--- DATA BELOW Enclosed Below ---

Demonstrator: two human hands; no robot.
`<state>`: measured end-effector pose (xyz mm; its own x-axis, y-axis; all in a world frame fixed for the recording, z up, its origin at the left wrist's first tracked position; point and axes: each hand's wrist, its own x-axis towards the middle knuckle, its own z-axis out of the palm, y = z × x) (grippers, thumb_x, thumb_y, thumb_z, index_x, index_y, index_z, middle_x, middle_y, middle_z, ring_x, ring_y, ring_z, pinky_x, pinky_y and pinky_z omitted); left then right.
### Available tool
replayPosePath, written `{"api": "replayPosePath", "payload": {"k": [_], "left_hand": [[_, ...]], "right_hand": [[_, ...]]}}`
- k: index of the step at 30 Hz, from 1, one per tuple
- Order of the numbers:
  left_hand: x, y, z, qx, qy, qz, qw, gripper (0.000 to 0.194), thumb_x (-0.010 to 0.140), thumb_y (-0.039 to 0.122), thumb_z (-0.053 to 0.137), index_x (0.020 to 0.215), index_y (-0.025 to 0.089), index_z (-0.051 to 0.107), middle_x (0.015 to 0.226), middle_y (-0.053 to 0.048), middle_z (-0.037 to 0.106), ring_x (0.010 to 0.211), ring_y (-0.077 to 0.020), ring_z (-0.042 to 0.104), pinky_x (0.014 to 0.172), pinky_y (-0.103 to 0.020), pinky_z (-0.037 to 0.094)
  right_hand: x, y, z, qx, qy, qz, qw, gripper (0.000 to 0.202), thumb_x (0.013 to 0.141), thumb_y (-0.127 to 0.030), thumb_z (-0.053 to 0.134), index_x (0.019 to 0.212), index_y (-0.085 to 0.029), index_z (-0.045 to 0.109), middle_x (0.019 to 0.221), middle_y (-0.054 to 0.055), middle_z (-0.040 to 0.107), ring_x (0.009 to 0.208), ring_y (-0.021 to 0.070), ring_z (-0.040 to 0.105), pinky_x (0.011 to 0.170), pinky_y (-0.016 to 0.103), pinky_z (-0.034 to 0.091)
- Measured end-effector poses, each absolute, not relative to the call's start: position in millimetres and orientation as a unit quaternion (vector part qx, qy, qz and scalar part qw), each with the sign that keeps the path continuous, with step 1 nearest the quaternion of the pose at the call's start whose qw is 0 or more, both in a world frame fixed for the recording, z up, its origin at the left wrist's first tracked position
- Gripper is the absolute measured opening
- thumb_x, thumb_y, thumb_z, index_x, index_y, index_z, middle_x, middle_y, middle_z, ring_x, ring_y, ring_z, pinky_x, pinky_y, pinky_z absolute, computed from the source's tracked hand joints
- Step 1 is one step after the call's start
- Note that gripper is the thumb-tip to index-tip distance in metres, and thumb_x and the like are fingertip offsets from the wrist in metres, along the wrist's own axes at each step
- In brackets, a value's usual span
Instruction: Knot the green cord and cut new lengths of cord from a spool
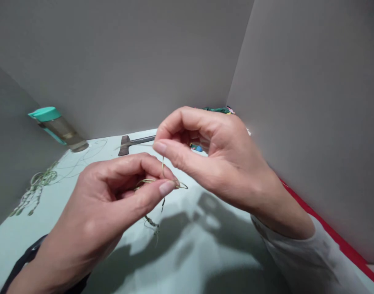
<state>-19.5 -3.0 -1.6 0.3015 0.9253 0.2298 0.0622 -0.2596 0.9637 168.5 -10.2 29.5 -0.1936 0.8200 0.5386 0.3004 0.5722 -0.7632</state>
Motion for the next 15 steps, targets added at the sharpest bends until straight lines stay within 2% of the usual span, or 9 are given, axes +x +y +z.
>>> {"api": "replayPosePath", "payload": {"k": [3, 6, 9, 12, 15], "left_hand": [[-15, -3, 1, 0.639, 0.342, 0.434, 0.536, 0.013, 0.084, 0.027, 0.078, 0.072, 0.024, 0.079, 0.06, 0.002, 0.051, 0.052, -0.0078, 0.036, 0.044, -0.016, 0.034], [-8, -3, 1, 0.622, 0.347, 0.464, 0.526, 0.015, 0.085, 0.027, 0.076, 0.071, 0.023, 0.078, 0.06, 0.002, 0.048, 0.054, -0.0086, 0.036, 0.047, -0.016, 0.037], [-4, -3, -2, 0.616, 0.349, 0.489, 0.509, 0.014, 0.086, 0.027, 0.076, 0.073, 0.024, 0.079, 0.061, 0.002, 0.051, 0.056, -0.0087, 0.039, 0.049, -0.016, 0.038], [-3, -4, -3, 0.615, 0.342, 0.511, 0.494, 0.015, 0.086, 0.022, 0.075, 0.072, 0.025, 0.078, 0.062, 0.003, 0.054, 0.054, -0.0071, 0.039, 0.048, -0.014, 0.036], [-4, -4, -2, 0.62, 0.339, 0.501, 0.5, 0.015, 0.087, 0.022, 0.074, 0.073, 0.024, 0.077, 0.063, 0.004, 0.054, 0.054, -0.0066, 0.039, 0.049, -0.014, 0.037]], "right_hand": [[176, -9, 25, -0.398, -0.705, 0.28, 0.517, 0.009, 0.095, -0.023, 0.07, 0.087, -0.022, 0.065, 0.078, -0.006, 0.065, 0.068, 0.0089, 0.059, 0.058, 0.023, 0.046], [181, -12, 23, -0.389, -0.732, 0.296, 0.474, 0.011, 0.093, -0.029, 0.073, 0.089, -0.021, 0.066, 0.08, -0.007, 0.068, 0.071, 0.0086, 0.06, 0.061, 0.022, 0.048], [183, -15, 23, -0.363, -0.77, 0.26, 0.456, 0.012, 0.093, -0.024, 0.074, 0.085, -0.019, 0.067, 0.08, -0.007, 0.068, 0.076, 0.0073, 0.061, 0.068, 0.02, 0.05], [185, -16, 23, -0.351, -0.769, 0.239, 0.477, 0.016, 0.096, -0.018, 0.069, 0.081, -0.019, 0.064, 0.076, -0.007, 0.065, 0.073, 0.0057, 0.06, 0.066, 0.018, 0.049], [187, -17, 22, -0.348, -0.764, 0.233, 0.49, 0.016, 0.099, -0.019, 0.066, 0.082, -0.019, 0.064, 0.079, -0.006, 0.066, 0.075, 0.0061, 0.062, 0.066, 0.018, 0.05]]}}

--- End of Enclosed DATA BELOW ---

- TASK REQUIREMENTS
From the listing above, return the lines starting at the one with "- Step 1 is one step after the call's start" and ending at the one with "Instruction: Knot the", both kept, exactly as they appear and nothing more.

- SOLUTION TO THE EXERCISE
- Step 1 is one step after the call's start
- Note that gripper is the thumb-tip to index-tip distance in metres, and thumb_x and the like are fingertip offsets from the wrist in metres, along the wrist's own axes at each step
- In brackets, a value's usual span
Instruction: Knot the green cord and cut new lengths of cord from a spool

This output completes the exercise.